• Problem: Return exactly the lines below, starting with the one that has "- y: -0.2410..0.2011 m" and going on through the one that has "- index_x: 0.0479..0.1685".
◆ ◆ ◆ ◆
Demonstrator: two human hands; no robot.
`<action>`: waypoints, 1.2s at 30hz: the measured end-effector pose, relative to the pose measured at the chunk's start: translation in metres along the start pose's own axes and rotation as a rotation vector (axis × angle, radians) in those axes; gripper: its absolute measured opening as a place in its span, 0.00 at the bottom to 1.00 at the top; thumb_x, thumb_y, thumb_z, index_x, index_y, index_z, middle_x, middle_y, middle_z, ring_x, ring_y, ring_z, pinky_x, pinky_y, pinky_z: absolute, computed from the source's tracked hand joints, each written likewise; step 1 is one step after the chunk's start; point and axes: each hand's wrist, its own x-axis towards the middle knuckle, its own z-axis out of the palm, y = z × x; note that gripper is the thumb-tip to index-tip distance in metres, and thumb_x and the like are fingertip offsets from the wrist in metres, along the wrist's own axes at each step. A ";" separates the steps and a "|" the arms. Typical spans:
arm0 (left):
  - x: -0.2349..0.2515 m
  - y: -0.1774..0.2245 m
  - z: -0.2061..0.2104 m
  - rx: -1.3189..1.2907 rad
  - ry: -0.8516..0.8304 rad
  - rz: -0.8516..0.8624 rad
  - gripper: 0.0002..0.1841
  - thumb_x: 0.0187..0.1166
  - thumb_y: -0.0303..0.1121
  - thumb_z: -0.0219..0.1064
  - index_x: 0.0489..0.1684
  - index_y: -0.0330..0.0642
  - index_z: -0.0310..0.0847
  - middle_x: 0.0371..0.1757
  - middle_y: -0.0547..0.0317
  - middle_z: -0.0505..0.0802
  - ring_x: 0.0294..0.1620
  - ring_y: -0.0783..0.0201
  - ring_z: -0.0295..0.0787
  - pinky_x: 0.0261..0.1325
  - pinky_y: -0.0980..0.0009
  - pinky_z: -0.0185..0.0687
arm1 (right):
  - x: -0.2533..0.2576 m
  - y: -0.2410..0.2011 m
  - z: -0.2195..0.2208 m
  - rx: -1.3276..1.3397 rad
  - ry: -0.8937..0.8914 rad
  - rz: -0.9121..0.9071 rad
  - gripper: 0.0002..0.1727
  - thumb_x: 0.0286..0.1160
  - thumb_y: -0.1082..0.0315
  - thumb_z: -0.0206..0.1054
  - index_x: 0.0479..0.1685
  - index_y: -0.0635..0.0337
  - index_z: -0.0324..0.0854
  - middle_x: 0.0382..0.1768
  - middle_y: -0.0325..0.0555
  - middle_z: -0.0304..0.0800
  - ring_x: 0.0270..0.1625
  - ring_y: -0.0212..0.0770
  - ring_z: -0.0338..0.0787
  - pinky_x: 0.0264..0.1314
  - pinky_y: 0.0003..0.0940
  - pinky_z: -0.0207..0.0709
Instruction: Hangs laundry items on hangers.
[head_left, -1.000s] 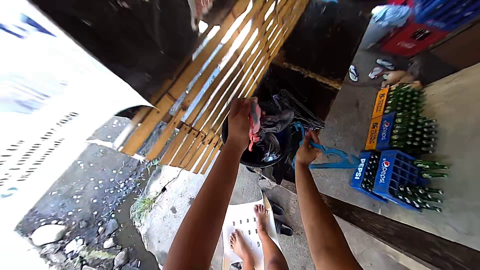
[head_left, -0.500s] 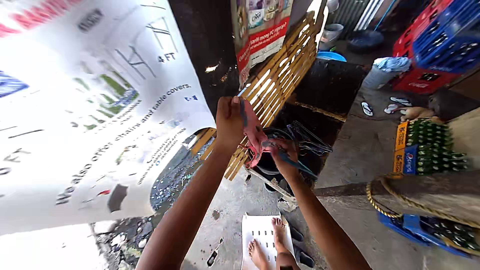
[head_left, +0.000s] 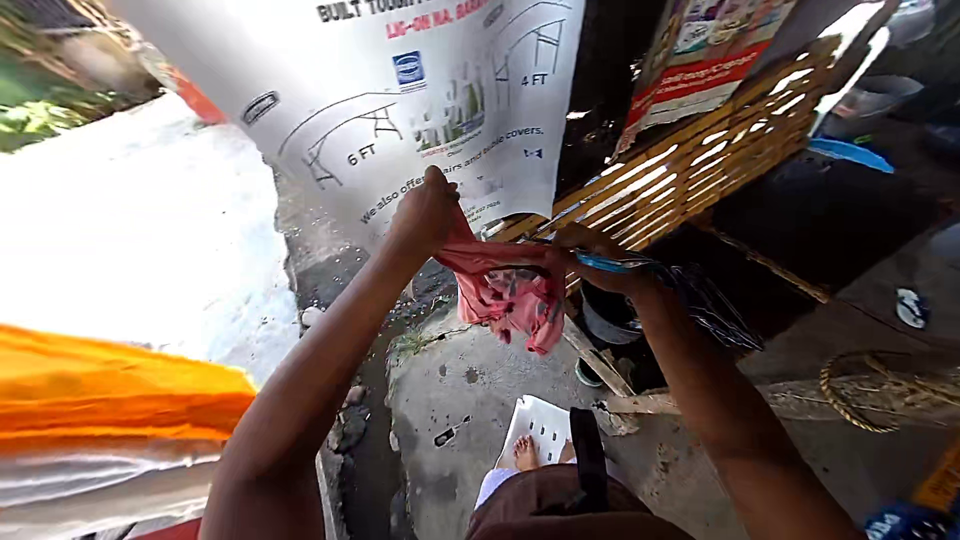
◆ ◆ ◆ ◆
• Output of the exercise:
  - y: -0.2410..0.2011 m
  - z: -0.2195..0.2208 m
  - rx: -1.3276..1.3397 rad
  - ry: -0.8937..0.8914 rad
  - rz: -0.9121..0.9071 rad
  - gripper: 0.0002..0.1727
  - thumb_x: 0.0286..0.1160
  - thumb_y: -0.1082..0.0315
  - thumb_z: -0.0206..0.1054
  - index_x: 0.0479..0.1685

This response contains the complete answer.